I've got a nice little class built that acts as a cache. Each item has an expiration TimeSpan or DateTime. Each time an attempt to access an item in the cache is made, the item's expiration is checked, and if it's expired, the item is removed from the cache and nothing is returned.

That's great for objects that are accessed frequently, but if an item is put in the cache and never accessed again, it's never removed, even though it's expired.

What's a good methodology for expiring such items from the cache?

Should I have a background thread infinitely enumerating every item in the cache to check if it's expired?

A: 

You can implement an LRU (Least Recently Used) strategy, keep your items sorted by access time, when a new item is inserted into the cache and the cache is full you evicted the item that is last in that list. See Cache algorithms at Wikipedia.

If you want to expire immediately, i would still only do that when things are accessed. I.e. when the cache object is accessed and it's time has expired refetch it.

Harald Scheirich
A: 

You could also on any change to the cache (re-)start a Timer with the Interval set to the closest expiry timestamp. This will not be accurate to milliseconds and depend on a message pump running, but is not very resource-demanding.

Harald Scheirich's answer is better though, if you don't mind that objects are hanging around forever, when the cache is not updated.

OregonGhost
A: 

You could clear suitably old items out of the cache on the first access after 1 minute after the last time items were cleared.

private DateTime nextFlush;
public object getItem(object key)
{
  DateTime now = DateTime.Now
  if (now > nextFlush)
  {
    Flush();
    nextFlush = now.AddMinutes(1)
  }
  return fetchItem(key);
}
David B
+1  A: 

In my experience, maintaining a custom caching mechanism became more trouble than it was worth. There are several libraries out there that have already solved these problems. I would suggest using one of them. A popular one in .Net is the Enterprise Library, although I have limited experience with it's caching abilities.

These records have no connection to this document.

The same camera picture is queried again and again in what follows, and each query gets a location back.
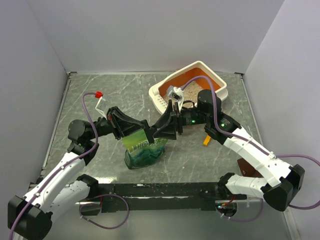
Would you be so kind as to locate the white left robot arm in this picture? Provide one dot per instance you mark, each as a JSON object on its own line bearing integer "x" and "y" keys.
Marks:
{"x": 33, "y": 215}

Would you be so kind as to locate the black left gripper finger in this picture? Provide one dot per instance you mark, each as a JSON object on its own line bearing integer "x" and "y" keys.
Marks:
{"x": 149, "y": 131}
{"x": 124, "y": 125}

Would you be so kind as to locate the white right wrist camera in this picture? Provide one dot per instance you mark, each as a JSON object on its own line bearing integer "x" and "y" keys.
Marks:
{"x": 176, "y": 93}

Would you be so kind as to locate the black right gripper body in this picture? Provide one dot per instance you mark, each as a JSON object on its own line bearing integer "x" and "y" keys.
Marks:
{"x": 192, "y": 116}

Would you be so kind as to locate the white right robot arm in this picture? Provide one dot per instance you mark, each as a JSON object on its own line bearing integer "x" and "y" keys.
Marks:
{"x": 279, "y": 182}

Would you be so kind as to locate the green litter bag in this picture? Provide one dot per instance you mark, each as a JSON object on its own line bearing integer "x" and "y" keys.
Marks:
{"x": 139, "y": 152}

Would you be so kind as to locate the brown wooden block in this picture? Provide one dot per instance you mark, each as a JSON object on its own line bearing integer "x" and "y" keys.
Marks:
{"x": 247, "y": 170}

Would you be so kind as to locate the yellow plastic scoop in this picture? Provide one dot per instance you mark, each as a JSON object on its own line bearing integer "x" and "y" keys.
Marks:
{"x": 207, "y": 140}

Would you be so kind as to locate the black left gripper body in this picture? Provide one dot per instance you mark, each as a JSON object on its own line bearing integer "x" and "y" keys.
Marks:
{"x": 103, "y": 127}

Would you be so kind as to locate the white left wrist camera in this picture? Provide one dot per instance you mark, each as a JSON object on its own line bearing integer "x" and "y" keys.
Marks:
{"x": 102, "y": 106}

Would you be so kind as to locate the white orange litter box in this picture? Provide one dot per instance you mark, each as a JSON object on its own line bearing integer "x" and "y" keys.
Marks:
{"x": 182, "y": 76}

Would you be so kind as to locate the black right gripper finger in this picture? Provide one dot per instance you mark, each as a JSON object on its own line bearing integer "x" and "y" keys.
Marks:
{"x": 166, "y": 121}
{"x": 167, "y": 131}

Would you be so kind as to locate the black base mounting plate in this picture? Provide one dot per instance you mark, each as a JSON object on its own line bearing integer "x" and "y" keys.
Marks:
{"x": 114, "y": 197}

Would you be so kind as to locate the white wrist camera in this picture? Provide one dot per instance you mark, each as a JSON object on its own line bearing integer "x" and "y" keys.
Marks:
{"x": 102, "y": 106}
{"x": 176, "y": 93}

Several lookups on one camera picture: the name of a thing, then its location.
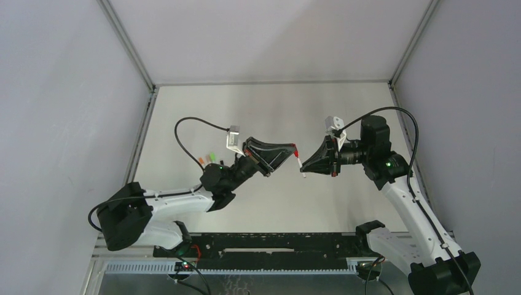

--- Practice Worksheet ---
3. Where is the white pen red tip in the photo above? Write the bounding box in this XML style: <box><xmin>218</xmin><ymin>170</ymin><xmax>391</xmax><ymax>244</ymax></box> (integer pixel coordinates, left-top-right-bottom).
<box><xmin>297</xmin><ymin>157</ymin><xmax>307</xmax><ymax>178</ymax></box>

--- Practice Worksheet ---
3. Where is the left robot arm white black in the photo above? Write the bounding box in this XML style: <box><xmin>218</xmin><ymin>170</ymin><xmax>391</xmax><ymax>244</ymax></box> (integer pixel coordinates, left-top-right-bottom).
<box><xmin>92</xmin><ymin>137</ymin><xmax>297</xmax><ymax>252</ymax></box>

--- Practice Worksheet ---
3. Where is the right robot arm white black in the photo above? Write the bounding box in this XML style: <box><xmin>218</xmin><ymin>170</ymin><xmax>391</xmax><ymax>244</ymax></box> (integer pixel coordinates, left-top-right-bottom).
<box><xmin>300</xmin><ymin>115</ymin><xmax>481</xmax><ymax>294</ymax></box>

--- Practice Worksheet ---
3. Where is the small circuit board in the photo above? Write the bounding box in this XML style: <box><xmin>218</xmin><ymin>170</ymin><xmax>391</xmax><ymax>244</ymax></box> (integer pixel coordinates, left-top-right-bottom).
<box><xmin>174</xmin><ymin>261</ymin><xmax>195</xmax><ymax>273</ymax></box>

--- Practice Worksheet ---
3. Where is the right black camera cable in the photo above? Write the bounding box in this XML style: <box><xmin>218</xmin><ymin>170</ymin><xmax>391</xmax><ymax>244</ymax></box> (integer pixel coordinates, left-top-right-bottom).
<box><xmin>335</xmin><ymin>106</ymin><xmax>475</xmax><ymax>295</ymax></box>

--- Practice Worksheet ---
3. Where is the black camera cable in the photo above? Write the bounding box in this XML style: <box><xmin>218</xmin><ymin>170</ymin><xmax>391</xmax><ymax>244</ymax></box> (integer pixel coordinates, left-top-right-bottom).
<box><xmin>335</xmin><ymin>106</ymin><xmax>475</xmax><ymax>295</ymax></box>
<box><xmin>87</xmin><ymin>117</ymin><xmax>231</xmax><ymax>233</ymax></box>

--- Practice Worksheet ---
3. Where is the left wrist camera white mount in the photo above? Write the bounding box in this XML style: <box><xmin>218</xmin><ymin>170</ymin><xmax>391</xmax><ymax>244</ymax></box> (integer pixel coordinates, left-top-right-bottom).
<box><xmin>226</xmin><ymin>125</ymin><xmax>244</xmax><ymax>155</ymax></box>

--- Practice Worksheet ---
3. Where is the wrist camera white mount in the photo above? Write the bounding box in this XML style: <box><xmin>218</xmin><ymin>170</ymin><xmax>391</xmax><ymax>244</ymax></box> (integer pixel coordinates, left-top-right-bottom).
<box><xmin>325</xmin><ymin>116</ymin><xmax>347</xmax><ymax>151</ymax></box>
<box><xmin>226</xmin><ymin>125</ymin><xmax>244</xmax><ymax>155</ymax></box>

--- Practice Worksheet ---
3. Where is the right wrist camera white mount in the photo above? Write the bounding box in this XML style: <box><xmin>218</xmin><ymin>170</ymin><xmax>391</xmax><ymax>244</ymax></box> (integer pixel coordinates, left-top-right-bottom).
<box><xmin>325</xmin><ymin>116</ymin><xmax>347</xmax><ymax>151</ymax></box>

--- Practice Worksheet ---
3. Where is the left black camera cable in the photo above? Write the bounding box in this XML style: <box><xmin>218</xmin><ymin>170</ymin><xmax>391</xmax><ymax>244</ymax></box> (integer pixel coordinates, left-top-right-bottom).
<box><xmin>87</xmin><ymin>117</ymin><xmax>231</xmax><ymax>233</ymax></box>

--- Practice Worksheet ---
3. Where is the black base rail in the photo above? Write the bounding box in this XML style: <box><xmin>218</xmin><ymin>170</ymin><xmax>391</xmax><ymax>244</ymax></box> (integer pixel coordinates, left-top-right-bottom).
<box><xmin>153</xmin><ymin>232</ymin><xmax>378</xmax><ymax>272</ymax></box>

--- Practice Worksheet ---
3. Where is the aluminium frame profile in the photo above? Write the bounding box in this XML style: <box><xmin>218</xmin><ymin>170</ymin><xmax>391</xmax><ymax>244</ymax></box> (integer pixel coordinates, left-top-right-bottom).
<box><xmin>118</xmin><ymin>87</ymin><xmax>159</xmax><ymax>190</ymax></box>

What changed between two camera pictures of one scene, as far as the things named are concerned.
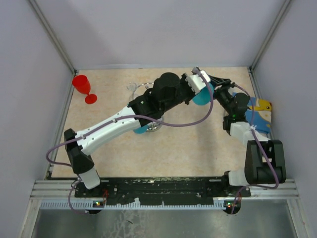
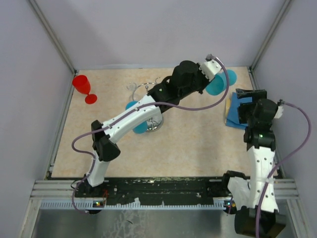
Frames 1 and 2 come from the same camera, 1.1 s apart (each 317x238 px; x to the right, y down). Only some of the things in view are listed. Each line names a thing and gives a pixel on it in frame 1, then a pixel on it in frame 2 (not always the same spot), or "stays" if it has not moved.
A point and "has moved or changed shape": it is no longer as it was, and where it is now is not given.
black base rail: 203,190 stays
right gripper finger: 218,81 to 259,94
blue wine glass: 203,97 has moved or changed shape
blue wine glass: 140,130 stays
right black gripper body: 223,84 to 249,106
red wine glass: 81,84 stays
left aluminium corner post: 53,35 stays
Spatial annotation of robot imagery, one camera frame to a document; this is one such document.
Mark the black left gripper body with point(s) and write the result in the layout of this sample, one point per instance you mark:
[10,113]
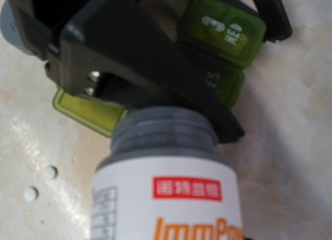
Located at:
[64,8]

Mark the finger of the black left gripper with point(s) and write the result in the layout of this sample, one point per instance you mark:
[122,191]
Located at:
[140,84]
[276,19]

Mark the green pill organizer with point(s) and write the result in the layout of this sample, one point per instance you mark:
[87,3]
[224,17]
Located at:
[220,37]

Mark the amber bottle grey cap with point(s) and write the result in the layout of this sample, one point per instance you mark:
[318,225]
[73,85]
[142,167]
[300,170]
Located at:
[165,180]

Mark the white round pill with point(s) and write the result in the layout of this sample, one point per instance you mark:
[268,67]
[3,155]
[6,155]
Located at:
[50,173]
[30,194]

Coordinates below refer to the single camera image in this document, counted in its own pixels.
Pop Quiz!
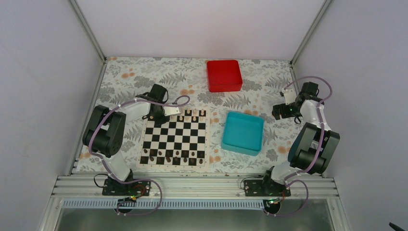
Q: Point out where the teal tray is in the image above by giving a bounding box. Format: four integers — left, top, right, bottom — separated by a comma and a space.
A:
220, 111, 264, 156

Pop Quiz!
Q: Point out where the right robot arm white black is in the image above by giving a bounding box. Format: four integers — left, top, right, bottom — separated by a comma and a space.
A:
260, 82, 340, 196

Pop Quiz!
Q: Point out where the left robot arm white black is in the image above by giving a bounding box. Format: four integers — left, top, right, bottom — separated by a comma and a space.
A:
82, 84, 177, 195

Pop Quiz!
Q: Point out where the dark chess pieces row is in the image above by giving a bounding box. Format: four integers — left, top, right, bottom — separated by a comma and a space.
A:
139, 149, 206, 166

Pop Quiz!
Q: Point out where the black white chessboard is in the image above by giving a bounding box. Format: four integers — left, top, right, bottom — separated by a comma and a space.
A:
137, 108, 210, 172

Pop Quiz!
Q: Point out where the floral patterned mat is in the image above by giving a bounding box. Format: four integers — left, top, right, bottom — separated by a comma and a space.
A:
96, 57, 302, 174

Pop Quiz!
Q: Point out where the red square box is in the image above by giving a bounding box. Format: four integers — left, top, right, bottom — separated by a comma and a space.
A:
206, 60, 243, 93

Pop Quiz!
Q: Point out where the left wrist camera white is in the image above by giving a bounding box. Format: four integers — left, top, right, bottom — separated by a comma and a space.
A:
163, 105, 181, 116

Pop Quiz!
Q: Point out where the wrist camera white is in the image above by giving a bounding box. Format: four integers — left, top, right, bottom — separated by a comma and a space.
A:
163, 105, 181, 116
280, 88, 297, 105

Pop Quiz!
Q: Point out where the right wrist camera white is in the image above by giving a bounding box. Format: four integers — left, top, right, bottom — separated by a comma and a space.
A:
280, 88, 297, 105

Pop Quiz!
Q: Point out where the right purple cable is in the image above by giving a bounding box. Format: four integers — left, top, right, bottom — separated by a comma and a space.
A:
263, 76, 333, 218

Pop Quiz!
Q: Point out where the purple cable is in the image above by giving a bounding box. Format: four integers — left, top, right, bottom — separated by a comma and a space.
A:
263, 76, 333, 218
88, 95, 191, 216

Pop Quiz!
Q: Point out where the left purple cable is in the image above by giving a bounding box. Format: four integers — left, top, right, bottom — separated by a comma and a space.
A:
88, 95, 191, 216

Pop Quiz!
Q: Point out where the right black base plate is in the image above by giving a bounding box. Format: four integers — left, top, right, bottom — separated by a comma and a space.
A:
242, 179, 291, 197

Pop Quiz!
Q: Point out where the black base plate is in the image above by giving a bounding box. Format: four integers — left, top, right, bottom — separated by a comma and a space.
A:
242, 179, 291, 197
102, 177, 151, 197

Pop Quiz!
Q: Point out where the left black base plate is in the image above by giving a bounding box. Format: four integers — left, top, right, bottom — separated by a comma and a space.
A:
102, 177, 151, 197

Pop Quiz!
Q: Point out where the aluminium rail frame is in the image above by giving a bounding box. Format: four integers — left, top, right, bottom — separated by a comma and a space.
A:
51, 175, 339, 199

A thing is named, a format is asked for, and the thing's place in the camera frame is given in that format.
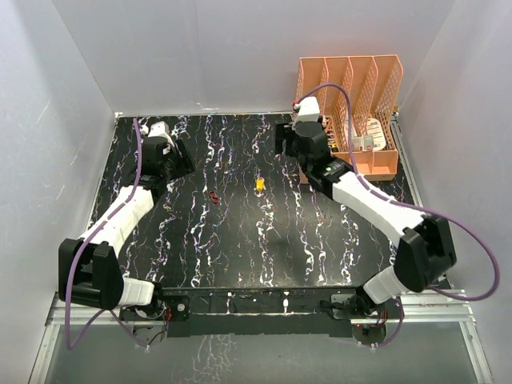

If you must use a custom caching mechanism, then I see no problem with a watchful thread idea you suggested. That is, if your application is a server based application and not a web app. If it's a web app, you already have built in sliding expiration. You can then just wrap it in a strongly typed wrapper to avoid referencing cache items by key each time.

Kilhoffer
+4  A: 

The best code is no code. Use the ASP.NET cache instead. You can reference it as System.Web.HttpRuntime.Cache in any application, not just web applications.

Joe
What if an assembly uses the HttpRuntime.Cache in two seperate places? They share the same cache, right? In that case, that won't work, unfortunately. It's already being used and I therefore cannot guarantee my items will not be removed.
Chris
I don't understand your comment. There is a single HttpRuntime.Cache object per AppDomain. If you insert items in the cache in two different places, you should use different keys - this is true with any solution. Can you elaborate?